Published On: Gio, Set 20th, 2012

Chiude ParmaNews24, l’informazione locale è più povera

di Brunella Arena

Quando l’informazione cessa di esistere è sempre un male, quando poi chiude un giornale creato dal nulla da studenti di un corso universitario diventato in pochi mesi un buon contenitore di notizie e informazioni, al male in sé si aggiunge anche il rammarico per un’occasione lasciata cadere, per una buona idea lasciata un po’ a sé stessa. Non è retorica, è quello che è successo, a Parma, al quotidiano on line “Parmanews24” nato, “quasi per caso, da una chiacchierata” ci spiega Beppe Facchini, ex direttore del giornale, “con Emiliana (Galati), la coordinatrice dell’UDU”.

Il quotidiano ha chiuso, da un paio di settimane, per “vedute diverse da quelle dell’associazione che ci ha consentito di iniziare”, l’Unione degli Universitari ha messo a disposizione del giornale alcuni spazi per lavorare e tutto il materiale necessario, ma non è stato sufficiente. “L’idea era quella di diventare, con il tempo,” continua Facchini, “un giornale a tutti gli effetti, dotato di strumentazioni adeguate e dove le persone che hanno contribuito a fondarlo e farlo vivere ogni giorno con le proprie capacità, avessero una retribuzione”. La risposta dell’UDU a questo riguardo, diffusa tramite comunicato stampa, è che “la nostra associazione, non essendo a scopo di lucro e ricevendo finanziamenti pubblici non può permettersi di trarre alcun tipo di profitto, tanto meno quello pubblicitario”, ma si sa che la sopravvivenza di un giornale è legata a una figura, o un gruppo, editoriale forte o alla pubblicità.

L’associazione sottolinea anche come le condizioni fossero chiare fin dall’inizio: il giornale non avrebbe mai previsto una retribuzione per i propri collaboratori. “Il fatto che il giornale non potesse finanziarsi con la pubblicità, ci è stato comunicato in maniera definitiva solo in un secondo momento, per quanto lo sapessimo, dall’UDU ci avevano detto che il finanziamento in sotto altre forme sarebbe stato possibile, che una soluzione si sarebbe trovata. Delle soluzioni proposte non ne hanno accettata nessuna, del resto abbiamo anche incontrato un’agenzia di pubblicità e la coordinatrice era lì ad ascoltare le loro condizioni e le loro proposte, una cosa che non ha senso se si sa di non poter accettare”. L’UDU è vicina alla CGIL che si è sempre battuta perchè i lavoratori fossero giustamente retribuiti e tutelati, “ma nessuno aveva la minima intenzione di fare le cose in nero o al di fuori dei limiti della legge, ho anche proposto di diventare io l’editore assumendomi qualunque responsabilità ma non hanno accettato”. L’unica soluzione possibile era che l’associazione si facesse da parte, ma così non è stato.

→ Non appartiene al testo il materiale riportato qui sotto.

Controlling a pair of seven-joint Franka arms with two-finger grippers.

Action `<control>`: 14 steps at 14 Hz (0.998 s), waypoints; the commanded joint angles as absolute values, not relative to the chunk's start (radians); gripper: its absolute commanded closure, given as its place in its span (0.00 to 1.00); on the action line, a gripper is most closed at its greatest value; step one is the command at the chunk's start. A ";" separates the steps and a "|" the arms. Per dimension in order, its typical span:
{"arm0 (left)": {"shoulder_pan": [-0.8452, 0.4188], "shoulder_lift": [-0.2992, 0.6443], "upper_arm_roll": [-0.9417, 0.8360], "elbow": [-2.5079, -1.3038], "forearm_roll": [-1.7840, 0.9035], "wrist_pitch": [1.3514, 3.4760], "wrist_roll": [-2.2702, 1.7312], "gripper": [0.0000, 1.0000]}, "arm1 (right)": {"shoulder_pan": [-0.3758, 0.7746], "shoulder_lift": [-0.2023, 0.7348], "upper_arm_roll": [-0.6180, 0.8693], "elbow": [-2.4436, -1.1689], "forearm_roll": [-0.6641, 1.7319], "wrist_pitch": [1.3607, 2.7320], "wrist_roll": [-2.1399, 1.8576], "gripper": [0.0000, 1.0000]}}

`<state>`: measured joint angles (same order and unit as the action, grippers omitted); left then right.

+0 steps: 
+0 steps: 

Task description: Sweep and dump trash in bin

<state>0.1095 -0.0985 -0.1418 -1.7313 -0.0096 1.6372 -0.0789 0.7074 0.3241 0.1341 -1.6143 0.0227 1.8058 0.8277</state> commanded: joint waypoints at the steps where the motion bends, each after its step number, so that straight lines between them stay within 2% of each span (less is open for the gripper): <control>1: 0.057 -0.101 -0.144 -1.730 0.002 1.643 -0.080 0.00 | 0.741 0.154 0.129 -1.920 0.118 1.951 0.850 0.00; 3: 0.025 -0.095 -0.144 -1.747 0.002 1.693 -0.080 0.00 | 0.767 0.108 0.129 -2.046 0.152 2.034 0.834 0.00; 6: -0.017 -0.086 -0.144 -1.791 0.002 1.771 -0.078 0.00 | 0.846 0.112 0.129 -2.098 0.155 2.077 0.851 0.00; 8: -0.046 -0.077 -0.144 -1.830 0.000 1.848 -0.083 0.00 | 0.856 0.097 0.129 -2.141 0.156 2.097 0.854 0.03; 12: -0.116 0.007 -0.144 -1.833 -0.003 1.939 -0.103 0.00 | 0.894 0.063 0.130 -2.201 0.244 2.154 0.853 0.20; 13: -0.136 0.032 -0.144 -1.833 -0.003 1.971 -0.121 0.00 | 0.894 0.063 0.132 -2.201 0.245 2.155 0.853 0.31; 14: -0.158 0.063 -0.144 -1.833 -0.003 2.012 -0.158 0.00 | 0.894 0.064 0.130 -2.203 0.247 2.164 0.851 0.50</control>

Noi abbiamo speso e investito energie, tempo e denaro, nel vero senso della parola, per far sì che nel giro di sette mesi il giornale si ritagliasse una sua fetta di lettori, l’abbiamo fatto cercando di coinvolgere tutte le realtà con cui eravamo in contatto: dagli studenti di economia e giurisprudenza che intervenivano regolarmente, a quelli di lettere e filosofia. Doveva anche diventare una palestra per gli studenti di giornalismo e un trampolino di lancio per chi volesse imparare questo mestiere. Anche per testare le proprie capacità. E in sette mesi siamo arrivati a essere considerati al pari di altri giornali di Parma, parliamo di un quotidiano che in occasione del ballottaggio ha contato 10mila visite, considerato che ci scontravamo con mostri sacri dell’informazione parmigiana, mi sembrano ottimi risultati”.

Sono tanti gli aspetti di cui Facchini va fiero, a parte il livello raggiunto dal giornale, come il non aver mai avuto una linea editoriale, che non vuol dire non avere un’idea ma essere al di fuori di qualunque simpatia o gioco delle parti. Forse per il fatto di essere composto da ragazzi provenienti da fuori Parma e quindi non vincolati a un partito, una faccia, una fazione, forse per la giovane età dei collaboratori cosa che li ha sempre portati a credere “che fare informazione in maniera assolutamente libera è un progetto che si può realizzare davvero, lo dicono tutti ma nessuno lo fa”. Un progetto che rischia di essere, per i ragazzi che ci lavoravano, l’ultimo e non il primo di una lunga serie.

La partecipazione alla chiusura della testata è stata elevata, molto probabilmente perchè l’informazione, se fatta con passione e in maniera tale da avvicinare nuovi lettori, non andrebbe mai zittita. A perdere è stato un punto di vista sulla città.